- _TASK GOAL_: Down to the final line, write out the material beneath exactly, without pictures.

- _DATASET SECTION_:
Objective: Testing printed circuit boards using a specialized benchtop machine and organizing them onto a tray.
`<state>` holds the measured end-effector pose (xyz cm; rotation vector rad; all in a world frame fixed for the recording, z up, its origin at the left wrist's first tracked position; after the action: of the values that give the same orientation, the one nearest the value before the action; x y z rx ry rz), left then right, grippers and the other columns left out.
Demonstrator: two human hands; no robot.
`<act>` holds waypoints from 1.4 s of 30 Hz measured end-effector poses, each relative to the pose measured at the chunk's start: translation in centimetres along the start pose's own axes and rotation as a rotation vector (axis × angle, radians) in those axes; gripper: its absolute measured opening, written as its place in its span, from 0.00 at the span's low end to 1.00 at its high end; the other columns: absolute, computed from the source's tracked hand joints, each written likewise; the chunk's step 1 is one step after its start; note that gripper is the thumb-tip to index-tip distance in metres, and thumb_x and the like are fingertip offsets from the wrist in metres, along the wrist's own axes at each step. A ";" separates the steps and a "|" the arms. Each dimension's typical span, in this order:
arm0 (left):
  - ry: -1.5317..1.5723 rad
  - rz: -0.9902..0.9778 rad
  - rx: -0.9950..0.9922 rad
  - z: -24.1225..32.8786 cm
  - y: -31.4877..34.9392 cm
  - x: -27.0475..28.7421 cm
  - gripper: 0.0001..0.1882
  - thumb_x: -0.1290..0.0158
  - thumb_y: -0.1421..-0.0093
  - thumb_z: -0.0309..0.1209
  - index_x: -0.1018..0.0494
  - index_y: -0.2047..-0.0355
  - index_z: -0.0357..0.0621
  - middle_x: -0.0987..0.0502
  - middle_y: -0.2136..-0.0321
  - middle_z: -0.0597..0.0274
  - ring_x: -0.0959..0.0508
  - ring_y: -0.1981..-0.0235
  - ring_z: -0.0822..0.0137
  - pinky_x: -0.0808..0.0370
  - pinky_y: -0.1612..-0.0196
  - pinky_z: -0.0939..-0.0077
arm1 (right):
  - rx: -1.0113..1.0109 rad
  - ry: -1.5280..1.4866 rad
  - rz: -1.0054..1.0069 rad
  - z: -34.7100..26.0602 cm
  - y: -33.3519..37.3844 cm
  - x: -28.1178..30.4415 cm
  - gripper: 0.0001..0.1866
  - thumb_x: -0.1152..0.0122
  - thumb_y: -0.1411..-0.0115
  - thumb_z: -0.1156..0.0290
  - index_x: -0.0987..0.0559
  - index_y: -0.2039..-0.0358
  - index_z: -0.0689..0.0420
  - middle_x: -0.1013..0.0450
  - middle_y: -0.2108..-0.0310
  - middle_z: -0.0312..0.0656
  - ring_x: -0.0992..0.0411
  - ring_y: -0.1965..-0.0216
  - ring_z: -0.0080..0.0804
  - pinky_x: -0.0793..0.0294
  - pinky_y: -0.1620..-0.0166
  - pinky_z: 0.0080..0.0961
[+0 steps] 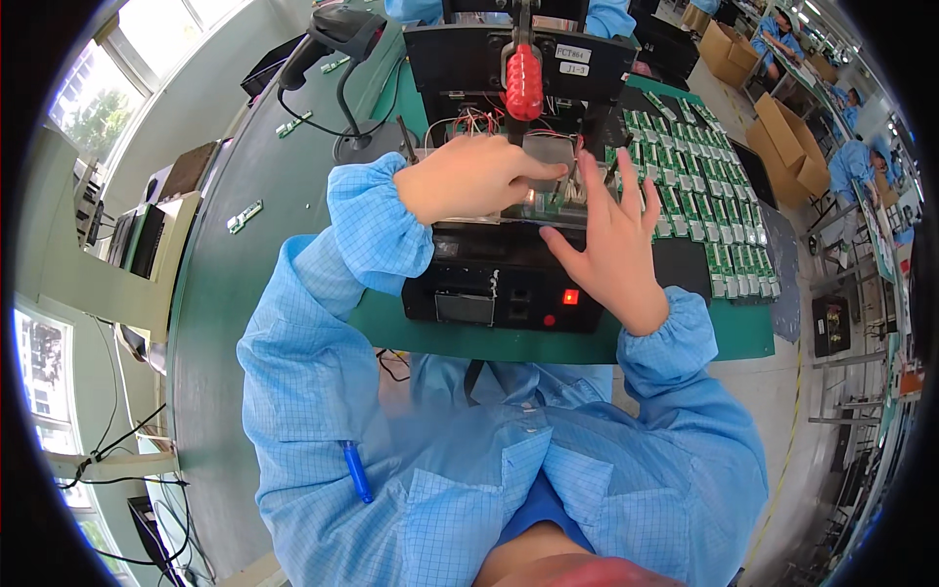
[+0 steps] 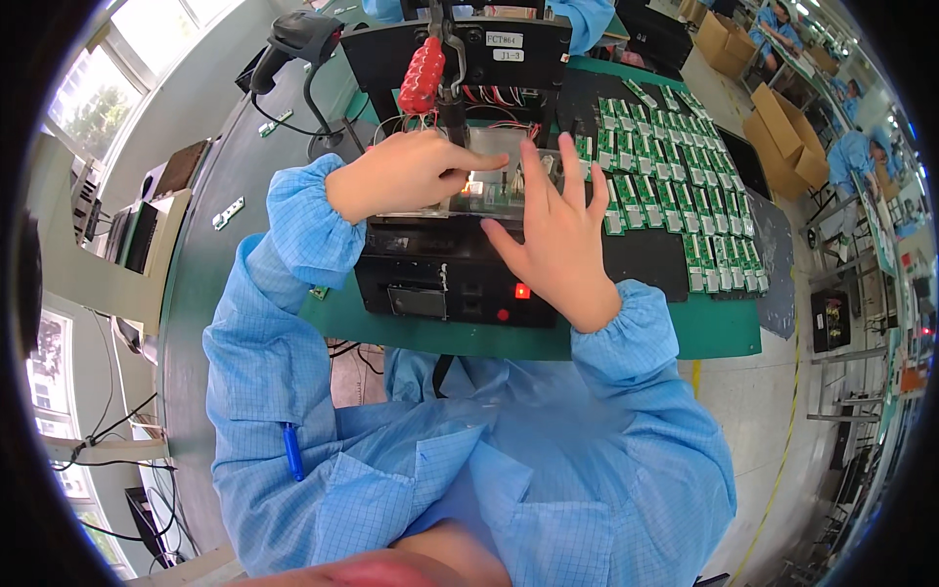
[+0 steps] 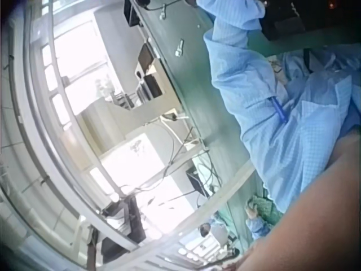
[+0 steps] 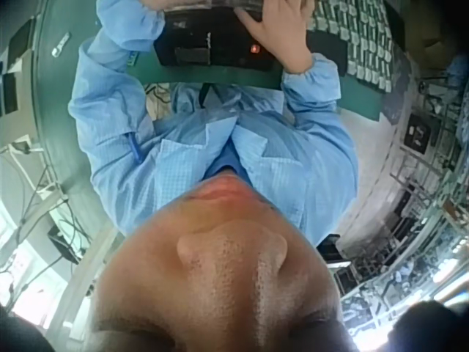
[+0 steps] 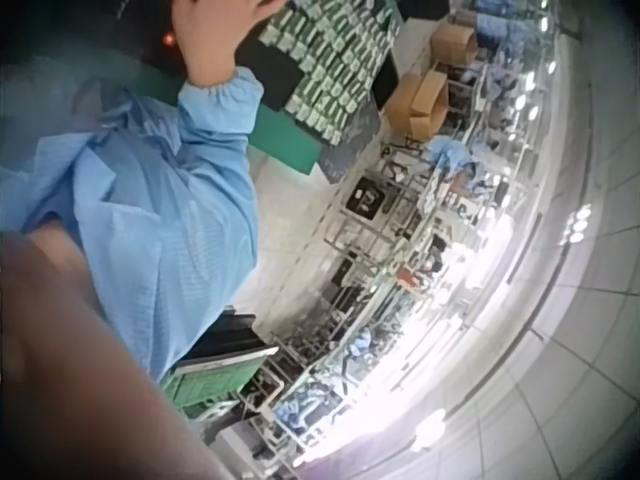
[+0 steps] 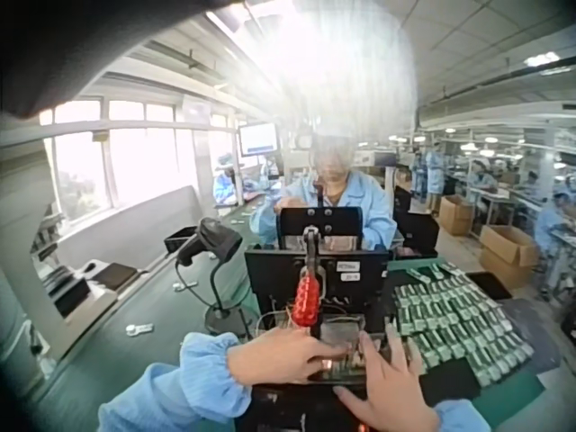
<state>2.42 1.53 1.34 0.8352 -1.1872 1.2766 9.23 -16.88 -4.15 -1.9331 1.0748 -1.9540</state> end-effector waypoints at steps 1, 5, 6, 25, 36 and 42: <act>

- _ANSWER TO THIS EXERCISE_:
Objective: Testing printed circuit boards using a specialized benchtop machine and organizing them onto a tray.
`<state>` holds the measured end-effector pose (xyz cm; rotation vector rad; all in a world frame fixed for the recording, z up, its origin at the left wrist's first tracked position; after the action: of the values that give the same orientation, the one nearest the value before the action; x y z rx ry rz), left then right, grippers and the other columns left out.
Demonstrator: two human hands; no robot.
`<act>` holds waypoints from 1.4 s of 30 Hz measured end-effector poses, each relative to the pose measured at the chunk's start: translation in centimetres along the start pose's own axes and rotation as a rotation vector (axis × angle, radians) in those axes; gripper: its absolute measured opening, written as its place in its span, from 0.00 at the span's low end to 1.00 at its high end; the other columns: absolute, computed from the source's tracked hand joints, each written likewise; the chunk's step 1 is one step after its start; note that gripper is the thumb-tip to index-tip distance in metres, and thumb_x and the like are fingertip offsets from the wrist in metres, along the wrist's own axes at each step. A ";" separates the steps and a "|" the arms. Each dimension's typical span, in this order:
arm0 (left):
  - ry: -1.5317..1.5723 rad
  - rz: -0.9902..0.9778 rad
  - rx: -0.9950..0.9922 rad
  - z: -24.1225..32.8786 cm
  - y: -31.4877..34.9392 cm
  - x: -27.0475..28.7421 cm
  - gripper: 0.0001..0.1882
  - thumb_x: -0.1290..0.0158
  - thumb_y: -0.1421..-0.0093
  - thumb_z: -0.0309..0.1209
  - index_x: -0.1018..0.0494
  - index_y: -0.2047..-0.0355
  - index_z: -0.0357..0.0621
  - middle_x: -0.0987..0.0502
  - middle_y: -0.2136..-0.0321
  - middle_z: -0.0597..0.0274
  - ring_x: -0.0959..0.0508
  - ring_y: -0.1981..-0.0235
  - ring_z: -0.0822..0.0137
  - pinky_x: -0.0808..0.0370
  - pinky_y: -0.1612..-0.0196
  - pinky_z: -0.0939..-0.0077
arm1 (right):
  - rx: -1.0113..1.0109 rad
  - ry: -1.5280..1.4866 rad
  - rz: -1.0054..1.0069 rad
  - z: -34.7100..26.0602 cm
  - y: -33.3519..37.3844 cm
  - x: -28.1178..30.4415 cm
  - gripper: 0.0001..0.1866
  - thumb_x: -0.1152..0.0122
  - thumb_y: -0.1411..-0.0115
  - thumb_z: -0.1156..0.0290
  - index_x: -0.0987..0.0559
  - index_y: -0.2039..-0.0358
  - index_z: -0.0689..0.0420
  - middle_x: -0.1013..0.0450
  - middle_y: -0.2108..-0.0310
  - middle_z: -0.0312..0.0656
  - ring_x: -0.0992..0.0411
  - ring_y: -0.1965..-0.0216
  - ring_z: -0.0080..0.0804
  - pinky_x: -0.0793..0.0294
  - pinky_y: -0.1620..-0.0166
  - pinky_z: 0.0080..0.0961
[+0 steps] 
[+0 steps] 
[+0 steps] 
[+0 steps] 
[+0 steps] 
[+0 steps] 
<state>2.42 1.53 1.34 0.8352 -1.1872 1.2766 9.23 -16.88 -4.15 -1.9331 1.0748 -1.9540</state> end-effector waypoints at steps 1, 5, 6, 25, 36 and 42: <act>

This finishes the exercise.